Mais il n’est pas normal de ne pas impliquer le directeur sportif.

"C’est vrai qu’on aurait pu me demander mon avis."

Vous êtes également peu consulté pour les transferts alors que c’est la mission première d’un directeur sportif.


"Au Standard, on travaille différemment. Je gère certaines tâches, le président en gère d’autres. Je suis par exemple fort impliqué au niveau des jeunes, pour le recrutement, les prolongations de contrat, etc.
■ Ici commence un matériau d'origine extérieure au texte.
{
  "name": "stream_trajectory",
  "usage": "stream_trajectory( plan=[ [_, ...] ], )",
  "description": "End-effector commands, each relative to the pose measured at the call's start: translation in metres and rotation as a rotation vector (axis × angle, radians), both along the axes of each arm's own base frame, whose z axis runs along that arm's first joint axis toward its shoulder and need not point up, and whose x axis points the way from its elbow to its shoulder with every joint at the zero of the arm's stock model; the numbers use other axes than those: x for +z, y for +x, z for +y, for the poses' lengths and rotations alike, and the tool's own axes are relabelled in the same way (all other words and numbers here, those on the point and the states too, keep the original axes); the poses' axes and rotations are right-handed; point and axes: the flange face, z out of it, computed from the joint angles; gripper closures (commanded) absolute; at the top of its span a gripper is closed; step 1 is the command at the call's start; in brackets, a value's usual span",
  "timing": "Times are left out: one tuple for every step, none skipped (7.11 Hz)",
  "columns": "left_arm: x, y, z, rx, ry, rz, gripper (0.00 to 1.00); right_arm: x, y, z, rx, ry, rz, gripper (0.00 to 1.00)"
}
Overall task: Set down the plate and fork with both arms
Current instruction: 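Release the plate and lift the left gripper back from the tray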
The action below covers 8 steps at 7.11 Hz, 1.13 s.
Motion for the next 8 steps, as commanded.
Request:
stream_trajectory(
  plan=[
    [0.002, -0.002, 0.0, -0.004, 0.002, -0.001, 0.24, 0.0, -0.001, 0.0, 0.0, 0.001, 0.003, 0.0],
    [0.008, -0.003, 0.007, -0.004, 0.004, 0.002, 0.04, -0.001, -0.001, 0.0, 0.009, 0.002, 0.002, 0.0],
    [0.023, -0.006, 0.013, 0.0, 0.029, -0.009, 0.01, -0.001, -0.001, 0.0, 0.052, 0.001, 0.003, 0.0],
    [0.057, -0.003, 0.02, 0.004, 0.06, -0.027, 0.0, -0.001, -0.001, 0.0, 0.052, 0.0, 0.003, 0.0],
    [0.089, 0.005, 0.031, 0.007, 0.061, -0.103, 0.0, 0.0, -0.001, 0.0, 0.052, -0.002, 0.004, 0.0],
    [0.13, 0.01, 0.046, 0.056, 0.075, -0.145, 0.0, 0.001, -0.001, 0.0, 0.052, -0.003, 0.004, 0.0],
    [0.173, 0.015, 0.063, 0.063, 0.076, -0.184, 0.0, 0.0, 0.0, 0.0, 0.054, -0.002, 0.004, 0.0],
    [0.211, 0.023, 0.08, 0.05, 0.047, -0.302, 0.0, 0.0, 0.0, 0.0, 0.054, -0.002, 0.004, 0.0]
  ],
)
J’ai aussi repris des tâches auparavant dévolues à Pierre François."


Dudu Dahan semble avoir plus d’influence que vous auprès du président.


"Non. Il est agent, c’est différent."

Vous avez songé à partir. Par exemple à l’aile francophone de l’Union belge.


  "L’Union belge m’a contacté. J’ai écouté ce qu’on avait à me proposer, mais c’est tout. Et Roland Duchâtelet était au courant."

Donc le président est d’accord de vous laisser partir si c’est votre souhait ?

  "On n’en est pas là. J’ai encore un an de contrat au Standard."

Officiellement, le club est à vendre. Cela vous incite d’autant plus à partir ?


"On a tous été surpris par cette annonce. Mais je ne suis pas inquiet pour autant. Je suis dans le milieu depuis assez longtemps pour savoir que la vérité d’un jour n’est pas celle du lendemain."